Thursday, June 16, 2011

The Kitchen Daughter, by Jael McHenry

The first chapter of The Kitchen Daughter is a gem. Ginny Selvaggio is at her parents' funeral, and she's having difficulty dealing with all the people--looking to her sister for cues, as well as rescue, she also uses what are clearly long-term coping strategies--thinking about cooking, cooking, and shutting herself in the closet with her hands shoved into one or another pair of her parents' shoes. McHenry describes Ginny's responses so well that we immediately grasp that Ginny has some kind of social disorder (which turns out to be undiagnosed Asperger's--probably) and how she copes with it; we also like her, want to cook with her, and understand quite a bit about her family situation.

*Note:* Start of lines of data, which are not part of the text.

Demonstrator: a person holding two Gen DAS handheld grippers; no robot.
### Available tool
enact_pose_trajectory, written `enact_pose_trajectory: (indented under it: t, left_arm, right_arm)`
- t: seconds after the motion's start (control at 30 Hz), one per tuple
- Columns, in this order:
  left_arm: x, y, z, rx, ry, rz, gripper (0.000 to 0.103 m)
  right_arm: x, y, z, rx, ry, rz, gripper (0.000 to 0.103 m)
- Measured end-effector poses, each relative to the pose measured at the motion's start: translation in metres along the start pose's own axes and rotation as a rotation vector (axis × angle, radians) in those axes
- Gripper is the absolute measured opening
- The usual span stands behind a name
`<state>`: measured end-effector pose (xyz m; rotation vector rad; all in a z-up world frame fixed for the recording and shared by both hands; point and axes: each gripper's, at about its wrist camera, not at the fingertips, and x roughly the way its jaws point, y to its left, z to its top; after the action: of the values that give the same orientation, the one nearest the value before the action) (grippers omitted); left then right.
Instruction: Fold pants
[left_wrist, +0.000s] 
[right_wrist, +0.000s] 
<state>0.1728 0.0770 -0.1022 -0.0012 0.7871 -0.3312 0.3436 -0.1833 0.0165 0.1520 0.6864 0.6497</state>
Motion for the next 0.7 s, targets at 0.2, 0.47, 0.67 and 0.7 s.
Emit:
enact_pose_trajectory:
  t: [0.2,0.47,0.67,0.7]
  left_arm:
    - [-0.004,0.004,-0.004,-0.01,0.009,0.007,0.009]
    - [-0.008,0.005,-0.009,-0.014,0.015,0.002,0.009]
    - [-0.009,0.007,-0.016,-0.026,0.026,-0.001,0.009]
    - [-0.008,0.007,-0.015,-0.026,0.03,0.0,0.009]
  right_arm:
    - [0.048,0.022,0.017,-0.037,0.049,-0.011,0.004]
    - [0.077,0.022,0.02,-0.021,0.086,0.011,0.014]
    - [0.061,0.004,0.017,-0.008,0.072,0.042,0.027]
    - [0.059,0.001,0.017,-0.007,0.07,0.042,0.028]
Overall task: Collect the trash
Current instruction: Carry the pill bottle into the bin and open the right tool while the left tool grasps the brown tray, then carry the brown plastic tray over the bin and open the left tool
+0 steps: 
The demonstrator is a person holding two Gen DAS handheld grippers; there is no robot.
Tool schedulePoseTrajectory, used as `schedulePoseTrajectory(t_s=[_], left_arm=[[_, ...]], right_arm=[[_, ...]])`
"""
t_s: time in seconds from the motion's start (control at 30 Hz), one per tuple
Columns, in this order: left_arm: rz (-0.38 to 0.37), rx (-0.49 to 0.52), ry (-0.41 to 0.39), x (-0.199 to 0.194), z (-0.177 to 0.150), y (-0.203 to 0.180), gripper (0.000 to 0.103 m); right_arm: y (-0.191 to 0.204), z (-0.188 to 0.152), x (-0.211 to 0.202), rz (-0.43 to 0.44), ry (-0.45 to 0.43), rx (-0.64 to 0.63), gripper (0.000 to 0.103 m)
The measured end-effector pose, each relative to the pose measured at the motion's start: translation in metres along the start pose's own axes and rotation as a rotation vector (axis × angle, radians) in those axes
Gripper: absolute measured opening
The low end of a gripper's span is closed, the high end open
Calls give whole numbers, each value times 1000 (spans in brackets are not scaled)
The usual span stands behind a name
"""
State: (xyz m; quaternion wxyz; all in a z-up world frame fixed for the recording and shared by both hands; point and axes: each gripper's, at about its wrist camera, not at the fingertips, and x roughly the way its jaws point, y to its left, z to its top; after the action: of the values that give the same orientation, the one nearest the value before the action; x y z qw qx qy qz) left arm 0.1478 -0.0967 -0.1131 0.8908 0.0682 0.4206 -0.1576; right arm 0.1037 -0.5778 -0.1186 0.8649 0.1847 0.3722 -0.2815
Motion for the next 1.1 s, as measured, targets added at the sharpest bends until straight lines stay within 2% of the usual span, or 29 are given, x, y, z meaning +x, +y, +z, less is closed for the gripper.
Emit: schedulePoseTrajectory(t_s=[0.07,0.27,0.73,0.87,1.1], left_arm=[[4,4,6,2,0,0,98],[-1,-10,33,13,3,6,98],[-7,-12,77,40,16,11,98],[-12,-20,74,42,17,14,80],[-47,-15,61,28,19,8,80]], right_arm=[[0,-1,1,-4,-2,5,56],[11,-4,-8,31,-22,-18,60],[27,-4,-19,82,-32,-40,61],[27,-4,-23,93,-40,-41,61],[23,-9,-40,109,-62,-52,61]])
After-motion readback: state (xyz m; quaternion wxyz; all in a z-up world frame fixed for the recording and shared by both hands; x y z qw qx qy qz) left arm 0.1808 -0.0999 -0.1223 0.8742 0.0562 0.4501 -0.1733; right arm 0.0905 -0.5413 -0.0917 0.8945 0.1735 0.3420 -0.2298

Ginny's married sister Amanda is well-intentioned but a bit too "take charge," and much of the story is about their conflicts--about whether they should sell the family home (where Ginny still lives), whether Ginny should move in with Amanda's family, and whether Amanda's daughter Shannon might have the same problem that Ginny has. There's also a magical realism element--starting at the funeral, when Ginny cooks something exactly as specified on a hand-written recipe card, the ghost of the person who wrote the recipe appears. Through these appearances, Ginny learns more about her family history and is warned against letting Amanda do something...what neither we nor Ginny know. In another subplot, the family's cleaning lady plots to get Ginny out of the house, and Ginny becomes friendly with her grief-stricken son.

Reading this book is not about the plot--it's about the window into Ginny's mind and her coping strategies (I absolutely love her 'Normal Book" and the way she thinks about cooking and food to calm herself). And it's about pondering what it means to be normal, to help someone you don't really understand, to grieve.


Favorite passage:
I lose myself in food. The rich wet texture of melting chocolate. The way good aged goat cheese coats your tongue. The silky feel of pasta dough when it's been rested and rested just enough. How the scent of onions changes, over an hour, from raw to mellow, sharp to sweet, and all that even without tasting. The simplest magic: how heat transforms.